Les miracles, eux, sont réalisés à la gloire de Dieu, devant des témoins pour susciter et entretenir la foi. Or, dans votre cas, il n'y aura rien à voir. De l'extérieur, personne ne verra de différences, vous n'aurez pas plus d'autorité, de charisme, et de n’importe quelles qualités visibles qu'avant. Rien de visible n'aura changé.

En ce qui concerne les compétences psychologiques que vous aurez insérées dans votre organisme, différentes des connaissances acquises et stockées en mémoire, personne ne percevra la différence.

Si vous aviez un beau diplôme, ou disposiez d'une plaque devant votre porte, ça serait sûrement différent.

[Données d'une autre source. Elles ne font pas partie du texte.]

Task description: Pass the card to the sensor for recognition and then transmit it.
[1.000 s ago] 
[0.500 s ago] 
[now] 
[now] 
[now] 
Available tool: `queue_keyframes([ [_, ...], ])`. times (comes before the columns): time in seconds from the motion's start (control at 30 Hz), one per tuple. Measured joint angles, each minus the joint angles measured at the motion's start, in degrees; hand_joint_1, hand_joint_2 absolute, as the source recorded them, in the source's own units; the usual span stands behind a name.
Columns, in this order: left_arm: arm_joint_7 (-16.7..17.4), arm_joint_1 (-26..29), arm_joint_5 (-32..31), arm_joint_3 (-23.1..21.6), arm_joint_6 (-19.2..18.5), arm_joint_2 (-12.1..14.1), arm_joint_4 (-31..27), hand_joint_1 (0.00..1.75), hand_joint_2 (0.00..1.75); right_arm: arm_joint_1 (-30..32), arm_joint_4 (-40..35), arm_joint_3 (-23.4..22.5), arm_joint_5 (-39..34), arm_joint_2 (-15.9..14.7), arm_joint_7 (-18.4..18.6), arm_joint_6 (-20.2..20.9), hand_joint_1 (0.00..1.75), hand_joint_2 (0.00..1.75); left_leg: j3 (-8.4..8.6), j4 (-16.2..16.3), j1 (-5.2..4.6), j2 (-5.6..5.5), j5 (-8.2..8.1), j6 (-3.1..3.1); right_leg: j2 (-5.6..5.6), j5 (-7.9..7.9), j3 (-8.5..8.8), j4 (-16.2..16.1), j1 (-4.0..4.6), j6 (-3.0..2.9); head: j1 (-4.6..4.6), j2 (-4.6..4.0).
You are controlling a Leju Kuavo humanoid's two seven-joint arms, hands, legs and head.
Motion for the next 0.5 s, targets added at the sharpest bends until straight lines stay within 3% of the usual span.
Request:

Enfin, si les gens sont prêts à reconnaître qu'ils n'ont pas de culture, pas de mémoire, qu'ils sont mauvais en mathématique, vous en trouverez très peu qui ne défendront pas farouchement leurs compétences en psychologie. Et dans le blabla, ils sont tous vos concurrents.

C'est comme ça.

Donc, pas de miracle possible. Désolé.


Je relançai la conversation.

- Que pensez-vous du Bouddhisme ? J'avais lu une histoire qui racontait qu'un sage bouddhiste enseignait à ses disciples : si vous voyez Bouddha, tuez-le.

- Celle-là, voyez vous, on me l'a déjà faite à l'époque.


Je ne savais plus trop quelle contenance adopter et je décidais brusquement de partir.

Je me levais et leur dis : - j'ai un rendez-vous, heureux d'avoir fait votre connaissance.

Je suis sorti du bar, et j'ai repris le chemin de mon appartement.